» WHAT IS REQUIRED
When you transcribe the listing that follows, keep every line exact and omit the pictures.

» DATA BLOCK
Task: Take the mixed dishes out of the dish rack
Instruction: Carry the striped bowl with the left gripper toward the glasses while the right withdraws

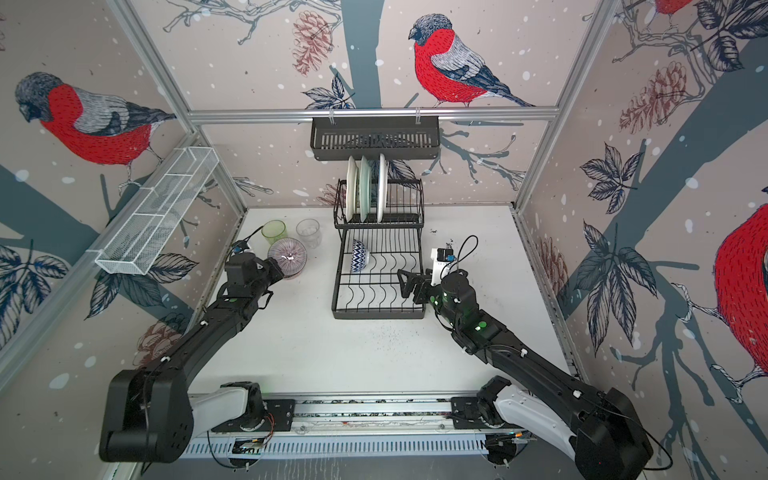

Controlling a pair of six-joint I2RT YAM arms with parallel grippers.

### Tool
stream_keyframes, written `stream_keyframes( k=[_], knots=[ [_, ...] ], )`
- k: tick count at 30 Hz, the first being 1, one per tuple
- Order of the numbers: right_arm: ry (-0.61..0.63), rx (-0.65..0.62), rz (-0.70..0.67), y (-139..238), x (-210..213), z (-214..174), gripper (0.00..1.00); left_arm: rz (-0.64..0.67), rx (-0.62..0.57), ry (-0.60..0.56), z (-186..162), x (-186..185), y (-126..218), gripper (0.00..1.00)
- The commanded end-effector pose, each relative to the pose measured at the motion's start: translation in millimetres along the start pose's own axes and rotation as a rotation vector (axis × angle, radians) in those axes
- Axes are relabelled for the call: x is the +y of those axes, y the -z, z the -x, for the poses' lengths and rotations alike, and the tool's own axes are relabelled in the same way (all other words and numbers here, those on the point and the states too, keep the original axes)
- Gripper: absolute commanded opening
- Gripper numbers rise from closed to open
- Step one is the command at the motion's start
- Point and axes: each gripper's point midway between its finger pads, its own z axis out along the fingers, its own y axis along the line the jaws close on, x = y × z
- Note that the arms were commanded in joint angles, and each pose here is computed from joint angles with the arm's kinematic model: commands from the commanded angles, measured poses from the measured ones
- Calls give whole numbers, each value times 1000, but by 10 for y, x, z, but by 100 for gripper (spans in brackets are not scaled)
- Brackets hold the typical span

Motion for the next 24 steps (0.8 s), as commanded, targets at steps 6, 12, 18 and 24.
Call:
stream_keyframes(
  k=[6,12,18,24],
  knots=[
    [9,-9,-19,3,-45,-3,100,28,-64,-8,145,59,15,0],
    [12,-9,-20,-8,-64,-19,99,77,-57,-15,95,169,-1,0],
    [12,-4,-14,-15,-66,-38,99,125,-34,-34,98,247,-52,0],
    [10,14,-3,-32,-59,-80,100,159,-8,-44,40,313,-113,0]
  ],
)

» SOLUTION FOR THIS EXERCISE
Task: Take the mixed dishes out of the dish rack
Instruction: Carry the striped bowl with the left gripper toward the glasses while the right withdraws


Controlling a pair of six-joint I2RT YAM arms with parallel grippers.

### Tool
stream_keyframes, written `stream_keyframes( k=[_], knots=[ [_, ...] ], )`
- k: tick count at 30 Hz, the first being 1, one per tuple
- Order of the numbers: right_arm: ry (-0.61..0.63), rx (-0.65..0.62), rz (-0.70..0.67), y (-139..238), x (-210..213), z (-214..174), gripper (0.00..1.00); left_arm: rz (-0.64..0.67), rx (-0.62..0.57), ry (-0.60..0.56), z (-186..162), x (-186..185), y (-126..218), gripper (0.00..1.00)
- The commanded end-effector pose, each relative to the pose measured at the motion's start: translation in millimetres along the start pose's own axes and rotation as a rotation vector (axis × angle, radians) in those axes
- Axes are relabelled for the call: x is the +y of those axes, y the -z, z the -x, for the poses' lengths and rotations alike, and the tool's own axes are relabelled in the same way (all other words and numbers here, those on the point and the states too, keep the original axes)
- Gripper: absolute commanded opening
- Gripper numbers rise from closed to open
- Step one is the command at the motion's start
- Point and axes: each gripper's point midway between its finger pads, its own z axis out along the fingers, its own y axis along the line the jaws close on, x = y × z
- Note that the arms were commanded in joint angles, and each pose here is computed from joint angles with the arm's kinematic model: commands from the commanded angles, measured poses from the measured ones
- Calls give whole numbers, each value times 1000, but by 10 for y, x, z, but by 100 for gripper (spans in brackets are not scaled)
- Brackets hold the typical span

Motion for the next 24 steps (0.8 s), as commanded, targets at steps 6, 12, 18 and 24.
Call:
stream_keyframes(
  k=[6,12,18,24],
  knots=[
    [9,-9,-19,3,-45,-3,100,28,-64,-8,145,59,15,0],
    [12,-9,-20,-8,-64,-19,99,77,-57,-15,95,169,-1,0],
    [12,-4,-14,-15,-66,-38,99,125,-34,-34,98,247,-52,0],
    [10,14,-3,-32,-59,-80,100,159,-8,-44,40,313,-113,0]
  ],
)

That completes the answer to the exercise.